# [EXERCISE]
Whenever a line below holds the word "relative", copy that line.

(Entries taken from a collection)
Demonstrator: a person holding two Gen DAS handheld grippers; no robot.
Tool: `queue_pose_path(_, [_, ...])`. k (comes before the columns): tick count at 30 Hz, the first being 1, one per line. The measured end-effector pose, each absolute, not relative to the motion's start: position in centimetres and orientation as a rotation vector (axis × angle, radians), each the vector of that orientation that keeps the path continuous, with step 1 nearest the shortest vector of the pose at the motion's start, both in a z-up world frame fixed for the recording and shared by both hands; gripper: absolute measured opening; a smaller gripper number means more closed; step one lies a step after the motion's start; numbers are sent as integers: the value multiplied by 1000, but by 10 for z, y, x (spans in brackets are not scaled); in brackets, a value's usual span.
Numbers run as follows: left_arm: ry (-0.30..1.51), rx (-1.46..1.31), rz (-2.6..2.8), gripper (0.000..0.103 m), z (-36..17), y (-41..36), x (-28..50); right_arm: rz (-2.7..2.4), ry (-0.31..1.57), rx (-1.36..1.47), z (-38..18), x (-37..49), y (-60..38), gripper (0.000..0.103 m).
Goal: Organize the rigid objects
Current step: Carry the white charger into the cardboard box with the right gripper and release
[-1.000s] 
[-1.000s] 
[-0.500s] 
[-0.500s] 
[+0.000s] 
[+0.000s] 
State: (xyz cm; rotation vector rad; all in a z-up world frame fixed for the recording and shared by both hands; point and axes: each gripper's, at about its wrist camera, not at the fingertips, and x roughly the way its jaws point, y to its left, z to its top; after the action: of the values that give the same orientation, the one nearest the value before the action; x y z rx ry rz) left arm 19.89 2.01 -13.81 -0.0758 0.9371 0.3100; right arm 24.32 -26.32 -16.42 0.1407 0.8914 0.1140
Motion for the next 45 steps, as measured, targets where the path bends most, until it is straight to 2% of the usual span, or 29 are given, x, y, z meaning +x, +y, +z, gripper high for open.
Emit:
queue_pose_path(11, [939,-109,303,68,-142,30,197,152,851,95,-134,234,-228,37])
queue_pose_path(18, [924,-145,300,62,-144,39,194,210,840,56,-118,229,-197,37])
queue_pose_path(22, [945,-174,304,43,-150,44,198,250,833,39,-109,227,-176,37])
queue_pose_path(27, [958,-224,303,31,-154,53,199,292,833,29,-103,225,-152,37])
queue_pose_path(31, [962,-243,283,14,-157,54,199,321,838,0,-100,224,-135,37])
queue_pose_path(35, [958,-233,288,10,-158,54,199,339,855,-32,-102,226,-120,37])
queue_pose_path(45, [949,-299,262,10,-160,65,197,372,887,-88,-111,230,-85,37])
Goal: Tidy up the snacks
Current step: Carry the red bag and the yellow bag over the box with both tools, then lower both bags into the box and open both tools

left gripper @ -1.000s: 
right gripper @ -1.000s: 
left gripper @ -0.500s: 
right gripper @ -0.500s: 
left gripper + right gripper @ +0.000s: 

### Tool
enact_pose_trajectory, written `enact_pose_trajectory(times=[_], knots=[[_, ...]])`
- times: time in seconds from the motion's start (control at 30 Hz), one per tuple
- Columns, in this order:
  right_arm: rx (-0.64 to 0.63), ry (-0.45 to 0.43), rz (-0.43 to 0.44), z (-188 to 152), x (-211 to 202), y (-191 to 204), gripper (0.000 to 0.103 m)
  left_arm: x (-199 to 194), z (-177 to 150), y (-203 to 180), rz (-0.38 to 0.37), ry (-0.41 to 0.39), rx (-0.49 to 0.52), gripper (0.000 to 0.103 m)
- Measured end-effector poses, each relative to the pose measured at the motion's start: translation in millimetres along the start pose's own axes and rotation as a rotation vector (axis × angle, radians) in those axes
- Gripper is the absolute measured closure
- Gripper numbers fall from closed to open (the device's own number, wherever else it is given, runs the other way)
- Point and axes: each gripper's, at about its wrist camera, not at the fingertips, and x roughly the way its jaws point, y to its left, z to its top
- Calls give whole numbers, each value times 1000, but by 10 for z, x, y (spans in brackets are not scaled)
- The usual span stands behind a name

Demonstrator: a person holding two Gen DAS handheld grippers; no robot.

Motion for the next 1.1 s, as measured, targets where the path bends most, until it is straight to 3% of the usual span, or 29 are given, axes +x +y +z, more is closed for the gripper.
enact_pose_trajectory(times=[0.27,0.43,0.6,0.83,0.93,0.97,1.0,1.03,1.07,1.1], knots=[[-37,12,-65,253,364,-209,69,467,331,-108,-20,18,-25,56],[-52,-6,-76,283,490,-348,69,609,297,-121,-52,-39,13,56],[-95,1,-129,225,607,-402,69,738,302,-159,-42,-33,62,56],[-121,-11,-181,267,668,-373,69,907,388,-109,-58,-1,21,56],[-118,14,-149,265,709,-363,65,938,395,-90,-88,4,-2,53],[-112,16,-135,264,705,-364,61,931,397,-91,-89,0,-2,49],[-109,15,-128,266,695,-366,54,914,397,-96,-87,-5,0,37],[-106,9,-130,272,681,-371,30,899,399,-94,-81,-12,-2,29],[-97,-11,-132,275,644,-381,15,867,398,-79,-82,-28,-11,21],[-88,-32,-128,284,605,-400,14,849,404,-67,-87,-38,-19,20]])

# [YOUR RESPONSE]
Tool: `queue_pose_path(_, [_, ...])`. k (comes before the columns): tick count at 30 Hz, the first being 1, one per line. The measured end-effector pose, each absolute, not relative to the motion's start: position in centimetres and orientation as a rotation vector (axis × angle, radians), each the vector of that orientation that keeps the path continuous, with step 1 nearest the shortest vector of the pose at the motion's start, both in a z-up world frame fixed for the recording and shared by both hands; gripper: absolute measured opening; a smaller gripper number means more closed; step one lies a step after the motion's start; numbers are sent as integers: the value multiplied by 1000, but by 10 for z, y, x (spans in brackets are not scaled); in brackets, a value's usual span.
- Measured end-effector poses, each relative to the pose measured at the motion's start: translation in millimetres along the start pose's own axes and rotation as a rotation vector (axis × angle, radians) in those axes

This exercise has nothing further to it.